Lorsqu’une porte d’entrée a été forcée à la suite d’un cambriolage ou d’une tentative d’intrusion, les frais de remise en état sont en principe à la charge du propriétaire, dès lors que le locataire n’est pas responsable du dommage.
Dans ce type de situation, l’urgence domine. Si la porte ne ferme plus, l’intervention doit être faite sans délai. Une solution provisoire peut être installée en attendant le remplacement complet, par exemple une sécurisation temporaire ou un changement immédiat de cylindre si la structure de la porte est encore exploitable.
Selon les circonstances, une indemnisation pour perte de jouissance peut aussi être discutée si le logement n’est plus normalement sécurisé pendant une période significative.
Sur le plan pratique, il faut conserver :
- le dépôt de plainte ou le récépissé
- les photos de la porte forcée
- les factures du serrurier ou de l’artisan
- les échanges écrits avec le bailleur et l’assurance
Que faire si la porte d’entrée laisse passer l’air ?
Une porte qui laisse passer l’air ne doit pas être banalisée. Ce défaut touche au confort thermique, au bruit, parfois à l’humidité, et peut révéler un problème de décence du logement si l’entrée d’air est importante.
La bonne méthode consiste à documenter rapidement le désordre :
- prendre des photos montrant le jour, les joints abîmés ou le seuil défectueux
- vérifier si le défaut figurait déjà à l’état des lieux d’entrée
- faire constater si possible par un artisan ou un gestionnaire locatif
- adresser un courrier écrit au propriétaire pour demander une intervention
Les solutions techniques dépendent de la cause :
- réglage de la porte si elle est désaxée
- remplacement des joints d’étanchéité
- réfection du seuil
- changement de serrure si la fermeture plaque mal la porte
- remplacement complet de la porte en cas de défaut structurel
Quand l’air passe de façon visible ou permanente, le propriétaire doit agir. Une simple promesse d’intervention sans suite ne suffit pas si le défaut perdure.
Les recours du locataire si le propriétaire ne respecte pas son obligation
Quand le bailleur laisse durer un défaut sérieux, le locataire a intérêt à construire un dossier propre et chronologique. La première étape reste la demande amiable écrite, avec description précise du problème, photos et, si possible, avis d’un professionnel.

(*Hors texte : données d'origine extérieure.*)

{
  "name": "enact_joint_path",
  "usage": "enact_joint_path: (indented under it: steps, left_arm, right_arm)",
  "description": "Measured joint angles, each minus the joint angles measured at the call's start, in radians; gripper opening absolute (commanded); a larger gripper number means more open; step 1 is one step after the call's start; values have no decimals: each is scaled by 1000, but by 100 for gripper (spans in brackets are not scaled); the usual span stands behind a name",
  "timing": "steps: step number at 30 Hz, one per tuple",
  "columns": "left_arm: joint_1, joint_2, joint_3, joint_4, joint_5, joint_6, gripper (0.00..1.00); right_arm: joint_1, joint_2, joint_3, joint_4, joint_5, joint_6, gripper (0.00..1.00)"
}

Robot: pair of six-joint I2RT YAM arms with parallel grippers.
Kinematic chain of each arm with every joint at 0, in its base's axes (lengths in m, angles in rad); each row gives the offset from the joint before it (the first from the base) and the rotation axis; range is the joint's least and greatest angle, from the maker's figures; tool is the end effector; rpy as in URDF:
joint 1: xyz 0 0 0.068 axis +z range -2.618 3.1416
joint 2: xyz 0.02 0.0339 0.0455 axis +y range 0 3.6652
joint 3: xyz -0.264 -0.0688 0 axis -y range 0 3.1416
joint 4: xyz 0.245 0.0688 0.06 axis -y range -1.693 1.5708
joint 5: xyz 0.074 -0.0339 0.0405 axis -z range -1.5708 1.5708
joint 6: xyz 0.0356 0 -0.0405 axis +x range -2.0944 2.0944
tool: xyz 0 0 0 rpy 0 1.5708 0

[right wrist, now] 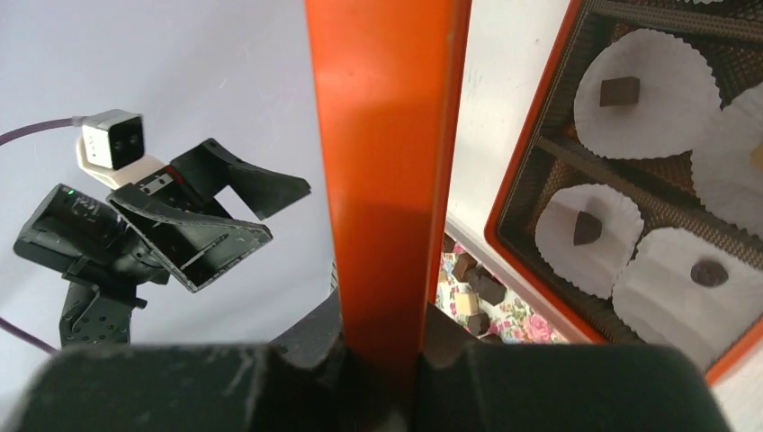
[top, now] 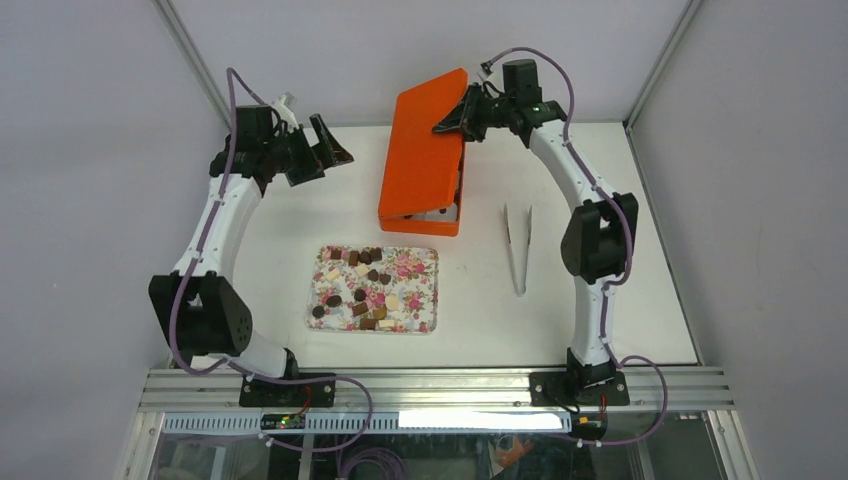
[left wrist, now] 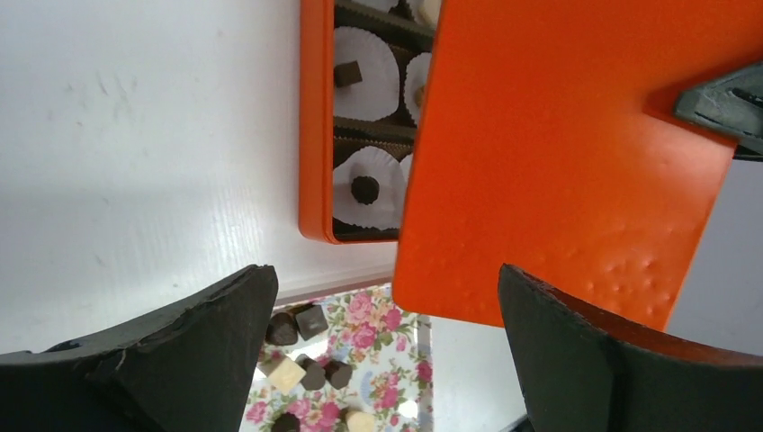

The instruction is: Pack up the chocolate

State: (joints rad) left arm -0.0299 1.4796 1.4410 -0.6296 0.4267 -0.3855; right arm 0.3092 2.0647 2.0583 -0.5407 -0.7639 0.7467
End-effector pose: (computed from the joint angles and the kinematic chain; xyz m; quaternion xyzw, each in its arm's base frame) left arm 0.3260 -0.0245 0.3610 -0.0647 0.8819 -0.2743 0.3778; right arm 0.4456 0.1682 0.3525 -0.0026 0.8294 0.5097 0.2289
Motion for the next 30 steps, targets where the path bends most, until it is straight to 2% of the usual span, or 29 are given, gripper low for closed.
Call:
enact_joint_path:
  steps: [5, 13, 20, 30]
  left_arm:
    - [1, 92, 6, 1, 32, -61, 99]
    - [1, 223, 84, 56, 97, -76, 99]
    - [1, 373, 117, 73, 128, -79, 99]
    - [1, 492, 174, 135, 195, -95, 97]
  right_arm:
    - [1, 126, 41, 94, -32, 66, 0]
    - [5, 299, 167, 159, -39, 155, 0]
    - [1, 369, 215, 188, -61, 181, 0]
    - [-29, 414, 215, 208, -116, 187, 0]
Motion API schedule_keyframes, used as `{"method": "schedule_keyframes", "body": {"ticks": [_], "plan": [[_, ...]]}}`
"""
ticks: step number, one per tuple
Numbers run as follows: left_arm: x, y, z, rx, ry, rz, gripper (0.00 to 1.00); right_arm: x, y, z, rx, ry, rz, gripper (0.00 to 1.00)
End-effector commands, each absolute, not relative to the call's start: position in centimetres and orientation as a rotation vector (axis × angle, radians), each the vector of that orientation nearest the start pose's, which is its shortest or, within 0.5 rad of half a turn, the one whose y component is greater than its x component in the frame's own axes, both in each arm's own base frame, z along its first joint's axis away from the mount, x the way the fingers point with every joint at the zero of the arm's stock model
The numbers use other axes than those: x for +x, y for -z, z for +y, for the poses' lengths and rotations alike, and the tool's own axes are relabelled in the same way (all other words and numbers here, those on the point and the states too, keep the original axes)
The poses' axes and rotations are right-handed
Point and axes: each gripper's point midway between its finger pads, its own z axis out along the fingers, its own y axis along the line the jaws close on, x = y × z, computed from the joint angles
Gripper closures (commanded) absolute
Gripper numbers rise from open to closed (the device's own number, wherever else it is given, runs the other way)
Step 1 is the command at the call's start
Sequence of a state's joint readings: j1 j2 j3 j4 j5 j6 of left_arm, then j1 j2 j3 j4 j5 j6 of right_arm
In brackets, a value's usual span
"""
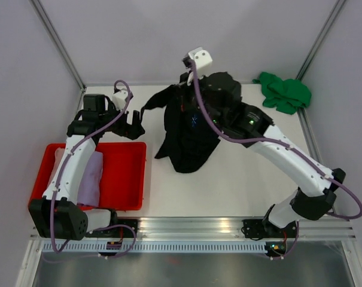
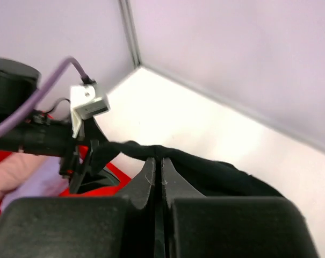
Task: Roll the t-shirts
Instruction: Flatten the tshirt
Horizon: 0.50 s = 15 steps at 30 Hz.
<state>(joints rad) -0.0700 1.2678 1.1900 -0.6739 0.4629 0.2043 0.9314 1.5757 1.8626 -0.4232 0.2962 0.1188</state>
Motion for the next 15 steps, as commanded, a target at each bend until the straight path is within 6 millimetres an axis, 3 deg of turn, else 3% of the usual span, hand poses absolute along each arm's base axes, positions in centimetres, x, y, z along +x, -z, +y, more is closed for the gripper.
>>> {"method": "schedule_keyframes", "body": {"ticks": [1, 4, 5, 6, 7, 8, 10, 11, 12, 15], "plan": [[32.1, -26.9, -11.4, 0.642, 0.554, 2.031, 0.03, 30.1, -46.7, 33.1, -0.560, -0.585, 1.578, 1.00], [31.9, -27.8, -11.9, 0.676, 0.577, 1.995, 0.02, 30.5, -46.2, 29.3, -0.472, -0.563, 1.606, 1.00], [32.0, -27.7, -12.1, 0.688, 0.581, 1.993, 0.02, 31.2, -46.3, 27.4, -0.424, -0.550, 1.613, 1.00], [32.0, -27.6, -12.1, 0.704, 0.574, 1.990, 0.02, 30.7, -46.4, 25.8, -0.396, -0.560, 1.612, 1.00], [32.0, -27.3, -12.6, 0.728, 0.571, 1.991, 0.02, 30.7, -46.6, 24.7, -0.367, -0.579, 1.618, 1.00], [32.0, -26.9, -12.9, 0.745, 0.566, 1.997, 0.02, 31.6, -46.3, 22.1, -0.308, -0.529, 1.642, 1.00], [31.9, -25.7, -14.4, 0.836, 0.524, 2.004, 0.02, 31.4, -46.8, 18.7, -0.238, -0.463, 1.652, 1.00], [31.8, -25.1, -15.0, 0.880, 0.496, 2.009, 0.02, 31.9, -45.7, 16.1, -0.169, -0.366, 1.702, 1.00], [31.1, -23.7, -17.4, 1.004, 0.486, 2.004, 0.02, 31.6, -45.0, 15.0, -0.149, -0.334, 1.722, 1.00], [30.3, -20.0, -19.3, 1.167, 0.406, 2.091, 0.03, 31.3, -40.7, 12.4, -0.066, -0.276, 1.844, 1.00]]}}
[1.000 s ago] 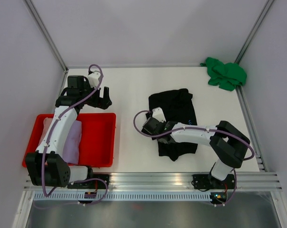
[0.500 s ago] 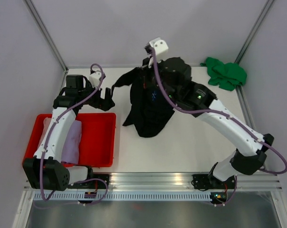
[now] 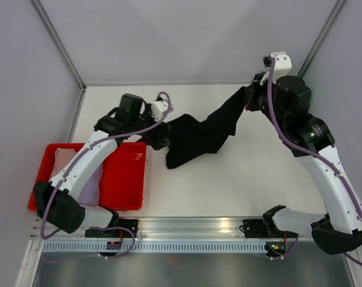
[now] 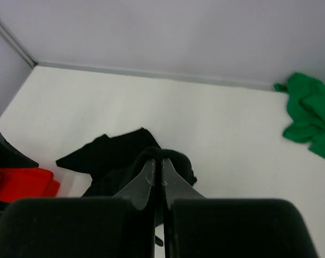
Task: Roll the t-shirts
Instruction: Flatten the tshirt
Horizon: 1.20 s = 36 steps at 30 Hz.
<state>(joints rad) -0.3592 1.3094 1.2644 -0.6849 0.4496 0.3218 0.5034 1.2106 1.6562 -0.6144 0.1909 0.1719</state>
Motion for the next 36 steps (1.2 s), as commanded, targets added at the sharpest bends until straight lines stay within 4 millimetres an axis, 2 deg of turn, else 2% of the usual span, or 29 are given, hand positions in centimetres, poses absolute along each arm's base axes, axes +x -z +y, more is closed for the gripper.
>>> {"method": "schedule_keyframes", "body": {"ticks": [1, 2, 3, 7, 13, 16, 18, 19, 20, 22, 23, 24, 26, 27, 28, 31, 33, 34, 36], "plan": [[29.2, -19.2, -20.6, 1.241, 0.418, 2.105, 0.04, 31.3, -39.5, 11.8, -0.042, -0.257, 1.875, 1.00], [29.0, -19.2, -21.1, 1.269, 0.421, 2.110, 0.05, 30.8, -38.7, 10.6, 0.008, -0.244, 1.896, 1.00], [28.2, -18.0, -21.5, 1.316, 0.424, 2.151, 0.06, 30.8, -37.1, 9.6, 0.041, -0.197, 1.925, 1.00], [27.8, -16.5, -21.0, 1.361, 0.300, 2.212, 0.07, 29.9, -35.7, 6.1, 0.152, -0.126, 1.927, 1.00], [27.8, -15.1, -20.9, 1.413, 0.198, 2.240, 0.07, 29.2, -33.3, 5.1, 0.182, -0.079, 1.978, 1.00], [27.8, -13.4, -21.1, 1.462, 0.203, 2.267, 0.07, 30.3, -32.0, 5.0, 0.205, -0.076, 1.991, 1.00], [27.9, -11.6, -21.6, 1.483, 0.226, 2.315, 0.07, 31.6, -30.6, 5.1, 0.221, -0.080, 2.031, 1.00], [27.7, -11.3, -22.4, 1.490, 0.284, 2.317, 0.06, 32.0, -30.3, 5.1, 0.232, -0.089, 2.042, 1.00], [27.8, -9.8, -23.2, 1.507, 0.322, 2.342, 0.04, 32.6, -30.0, 5.0, 0.242, -0.106, 2.052, 1.00], [27.3, -8.6, -25.3, 1.566, 0.379, 2.319, 0.00, 33.2, -30.2, 4.5, 0.271, -0.119, 2.043, 1.00], [27.3, -7.9, -25.9, 1.602, 0.366, 2.300, 0.00, 33.7, -30.8, 4.4, 0.280, -0.129, 2.031, 1.00], [27.1, -6.2, -27.0, 1.662, 0.325, 2.285, 0.00, 33.9, -31.1, 4.2, 0.288, -0.126, 2.027, 1.00], [27.7, -4.9, -28.4, 1.667, 0.280, 2.255, 0.00, 34.5, -31.4, 3.8, 0.295, -0.108, 2.033, 1.00], [28.3, -3.7, -28.5, 1.659, 0.249, 2.278, 0.02, 34.7, -31.3, 3.7, 0.300, -0.103, 2.037, 1.00], [28.8, -3.5, -28.8, 1.640, 0.242, 2.279, 0.06, 34.8, -31.2, 3.7, 0.297, -0.095, 2.045, 1.00], [30.8, -3.5, -29.5, 1.551, 0.188, 2.277, 0.42, 34.7, -30.5, 3.2, 0.329, -0.077, 2.058, 1.00], [31.4, -5.0, -29.7, 1.495, 0.194, 2.265, 0.84, 34.1, -30.5, 3.3, 0.336, -0.088, 2.053, 1.00], [32.0, -7.6, -29.9, 1.450, 0.196, 2.212, 0.97, 33.8, -30.7, 3.2, 0.335, -0.092, 2.046, 1.00], [32.6, -11.0, -29.7, 1.400, 0.182, 2.139, 0.98, 32.9, -31.4, 2.9, 0.335, -0.086, 2.019, 1.00]]}}
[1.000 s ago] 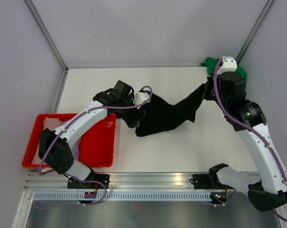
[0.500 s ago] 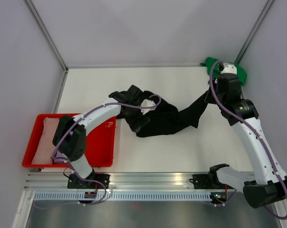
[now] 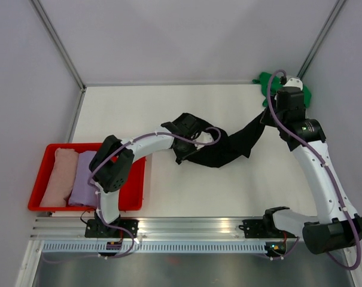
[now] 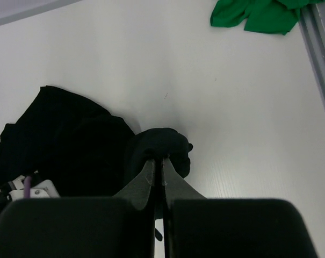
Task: Roll the t-shirts
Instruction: Flatten the tshirt
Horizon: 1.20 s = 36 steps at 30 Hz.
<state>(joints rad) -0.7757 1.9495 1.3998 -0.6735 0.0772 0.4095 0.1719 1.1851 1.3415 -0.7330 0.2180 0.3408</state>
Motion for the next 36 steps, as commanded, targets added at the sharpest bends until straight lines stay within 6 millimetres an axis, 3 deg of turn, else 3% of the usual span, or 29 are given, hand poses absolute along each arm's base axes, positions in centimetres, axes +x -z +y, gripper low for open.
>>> {"method": "schedule_keyframes", "body": {"ticks": [1, 2, 4, 5, 6, 7, 8, 9, 10, 11, 15, 17, 19, 21, 22, 24, 25, 27, 28, 29, 30, 31, 32, 33, 35, 36], "plan": [[32.7, -12.9, -29.6, 1.374, 0.178, 2.102, 0.98, 32.4, -31.6, 2.7, 0.334, -0.082, 2.017, 1.00], [32.7, -16.9, -29.4, 1.322, 0.186, 2.022, 0.98, 31.8, -32.5, 2.6, 0.337, -0.088, 1.996, 1.00], [32.8, -22.0, -29.3, 1.256, 0.199, 1.929, 0.98, 30.8, -33.9, 2.8, 0.327, -0.116, 1.970, 1.00], [31.9, -25.2, -28.5, 1.231, 0.208, 1.887, 0.98, 29.8, -35.6, 3.1, 0.315, -0.156, 1.937, 1.00], [32.3, -29.2, -28.1, 1.169, 0.184, 1.827, 0.98, 29.2, -36.6, 3.2, 0.314, -0.177, 1.914, 1.00], [32.0, -31.5, -27.6, 1.144, 0.184, 1.793, 0.98, 28.4, -37.3, 3.3, 0.315, -0.198, 1.904, 1.00], [31.9, -33.5, -27.1, 1.130, 0.167, 1.755, 0.98, 27.4, -39.2, 3.5, 0.305, -0.239, 1.855, 1.00], [32.1, -37.7, -26.1, 1.052, 0.132, 1.683, 0.98, 26.9, -40.0, 3.7, 0.299, -0.260, 1.836, 1.00], [32.2, -39.7, -25.6, 1.032, 0.103, 1.639, 0.98, 26.1, -40.8, 3.8, 0.301, -0.282, 1.811, 1.00], [32.6, -43.1, -25.0, 0.969, 0.075, 1.584, 0.98, 25.7, -41.3, 4.1, 0.293, -0.308, 1.796, 1.00], [34.4, -48.7, -25.1, 0.862, 0.028, 1.489, 0.98, 26.1, -40.9, 6.2, 0.256, -0.433, 1.807, 1.00], [35.7, -49.1, -25.7, 0.855, -0.010, 1.467, 0.98, 27.1, -39.2, 7.6, 0.275, -0.520, 1.838, 1.00], [38.3, -47.6, -27.5, 0.872, -0.048, 1.463, 0.98, 28.0, -36.5, 8.3, 0.305, -0.566, 1.872, 1.00], [40.4, -47.3, -28.5, 0.852, -0.072, 1.457, 0.98, 28.7, -34.2, 8.6, 0.367, -0.591, 1.903, 1.00], [42.4, -45.5, -30.0, 0.857, -0.076, 1.478, 0.98, 29.4, -31.6, 8.5, 0.403, -0.577, 1.947, 1.00], [45.0, -44.7, -30.6, 0.832, -0.084, 1.481, 0.98, 29.9, -28.7, 8.5, 0.463, -0.569, 2.008, 1.00], [47.2, -41.4, -32.0, 0.848, -0.080, 1.530, 0.98, 30.3, -25.2, 8.4, 0.513, -0.533, 2.093, 1.00], [49.8, -38.9, -32.0, 0.841, -0.058, 1.568, 0.98, 30.1, -21.7, 8.4, 0.579, -0.505, 2.195, 1.00], [50.8, -36.9, -32.5, 0.856, -0.045, 1.597, 0.92, 29.8, -18.4, 8.3, 0.620, -0.463, 2.297, 1.00], [51.8, -32.8, -33.9, 0.933, -0.004, 1.638, 0.82, 29.6, -16.8, 8.2, 0.641, -0.441, 2.342, 0.99], [51.8, -30.1, -35.1, 1.000, 0.031, 1.663, 0.67, 29.3, -15.4, 8.2, 0.658, -0.427, 2.386, 0.72], [51.5, -27.6, -36.1, 1.096, 0.055, 1.667, 0.33, 29.1, -13.2, 8.1, 0.671, -0.385, 2.458, 0.52], [50.5, -22.9, -37.3, 1.210, 0.099, 1.728, 0.22, 29.2, -12.3, 7.7, 0.676, -0.340, 2.488, 0.42], [50.3, -21.3, -37.2, 1.238, 0.082, 1.760, 0.14, 29.1, -10.8, 6.9, 0.690, -0.262, 2.542, 0.29], [49.6, -19.6, -36.5, 1.254, 0.035, 1.842, 0.06, 30.6, -12.0, 6.0, 0.639, -0.193, 2.534, 0.26], [49.3, -20.5, -36.1, 1.231, 0.043, 1.849, 0.05, 31.0, -12.4, 5.7, 0.622, -0.167, 2.538, 0.25]]}}
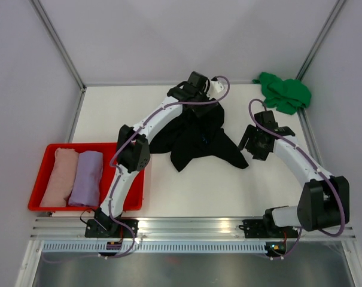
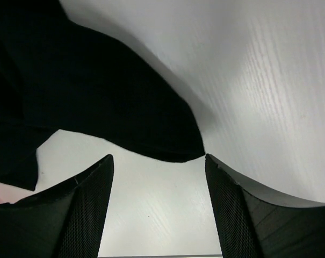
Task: Roll the t-shirts
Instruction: Flatten the tshirt
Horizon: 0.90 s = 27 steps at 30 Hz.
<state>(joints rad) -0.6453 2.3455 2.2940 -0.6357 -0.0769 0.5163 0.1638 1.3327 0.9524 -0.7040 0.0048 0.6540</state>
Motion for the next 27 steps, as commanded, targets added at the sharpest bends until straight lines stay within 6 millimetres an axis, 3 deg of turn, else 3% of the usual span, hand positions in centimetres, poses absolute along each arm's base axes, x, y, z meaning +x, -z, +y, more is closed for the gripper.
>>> {"method": "schedule_keyframes", "body": {"ticks": [1, 2, 3, 5, 6, 7, 9, 10, 11, 12, 13, 14, 17, 21, 22, 23, 24, 25, 26, 27], "plan": [[48.8, -21.7, -35.9, 1.187, 0.077, 1.862, 0.04, 32.0, -13.8, 5.5, 0.605, -0.159, 2.500, 0.25], [47.9, -22.2, -35.9, 1.197, 0.139, 1.870, 0.04, 32.3, -14.2, 5.3, 0.573, -0.144, 2.485, 0.25], [46.6, -25.1, -35.6, 1.184, 0.183, 1.834, 0.04, 32.9, -14.6, 5.5, 0.549, -0.158, 2.461, 0.25], [44.5, -25.3, -35.1, 1.219, 0.242, 1.846, 0.04, 33.0, -14.0, 6.0, 0.486, -0.186, 2.477, 0.28], [42.8, -26.9, -34.0, 1.215, 0.258, 1.851, 0.04, 33.2, -12.9, 6.9, 0.453, -0.238, 2.498, 0.29], [41.2, -24.2, -33.2, 1.270, 0.281, 1.922, 0.04, 33.3, -12.2, 7.3, 0.434, -0.250, 2.514, 0.29], [37.7, -22.3, -30.7, 1.338, 0.283, 2.024, 0.06, 33.8, -10.5, 9.0, 0.372, -0.290, 2.572, 0.29], [35.5, -18.0, -28.7, 1.394, 0.267, 2.149, 0.06, 34.1, -10.1, 9.6, 0.343, -0.293, 2.590, 0.28], [34.4, -16.3, -27.4, 1.412, 0.237, 2.209, 0.06, 34.4, -8.7, 10.8, 0.278, -0.284, 2.635, 0.27], [33.1, -15.3, -26.2, 1.416, 0.226, 2.253, 0.07, 35.5, -9.3, 11.7, 0.233, -0.288, 2.615, 0.26], [31.1, -12.1, -24.6, 1.455, 0.217, 2.348, 0.07, 36.1, -9.2, 12.5, 0.199, -0.283, 2.615, 0.24], [30.3, -11.0, -24.2, 1.442, 0.226, 2.395, 0.07, 36.6, -8.3, 13.7, 0.143, -0.281, 2.622, 0.22], [29.5, -8.3, -24.5, 1.408, 0.272, 2.479, 0.07, 39.1, -7.4, 13.9, 0.119, -0.227, 2.605, 0.21], [31.5, -6.0, -24.8, 1.314, 0.187, 2.515, 0.09, 39.6, -4.8, 13.0, 0.057, -0.142, 2.693, 0.26], [31.9, -5.4, -24.6, 1.296, 0.152, 2.523, 0.11, 39.3, -4.3, 13.1, 0.051, -0.157, 2.714, 0.30], [31.8, -4.5, -24.5, 1.286, 0.142, 2.545, 0.12, 39.2, -3.9, 13.1, 0.050, -0.156, 2.722, 0.47], [31.8, -3.9, -24.3, 1.283, 0.134, 2.556, 0.21, 38.6, -3.5, 12.9, 0.059, -0.148, 2.736, 0.61], [31.5, -3.2, -24.2, 1.282, 0.141, 2.568, 0.29, 38.5, -3.8, 12.8, 0.082, -0.155, 2.732, 0.83], [31.2, -2.9, -24.2, 1.283, 0.146, 2.573, 0.38, 38.5, -4.1, 13.0, 0.088, -0.180, 2.728, 0.95], [31.0, -2.9, -24.1, 1.286, 0.157, 2.575, 0.54, 38.4, -4.4, 13.0, 0.099, -0.190, 2.720, 1.00]]}}
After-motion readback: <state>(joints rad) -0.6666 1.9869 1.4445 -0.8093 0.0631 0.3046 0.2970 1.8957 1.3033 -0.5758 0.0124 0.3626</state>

Les preuves utiles sont les suivantes :
- état des lieux d’entrée détaillé
- photos datées de la porte, du chant, du barillet et du seuil
- courriers et relances adressés au bailleur
- devis, factures et rapports d’artisans
- état des lieux de sortie si le litige se prolonge
Si rien ne bouge, plusieurs voies existent selon la gravité du dossier :
- mise en demeure formelle du propriétaire
- saisine de la commission départementale de conciliation si le litige s’y prête
- action judiciaire pour obtenir les travaux, voire une réparation du préjudice subi
Dans les situations d’urgence, comme une porte qui ne ferme plus ou une porte forcée, le bailleur doit intervenir rapidement. L’absence de réaction peut engager sa responsabilité civile, surtout si le logement n’offre plus une sécurité minimale.
Le point le plus utile pour éviter un contentieux reste souvent très concret : un état des lieux précis, des photos nettes et un signalement écrit dès l’apparition du problème. Sur une porte d’entrée, les litiges se jouent rarement sur de grands principes abstraits. Ils se règlent presque toujours à partir des faits, de leur date d’apparition et de la preuve de leur cause.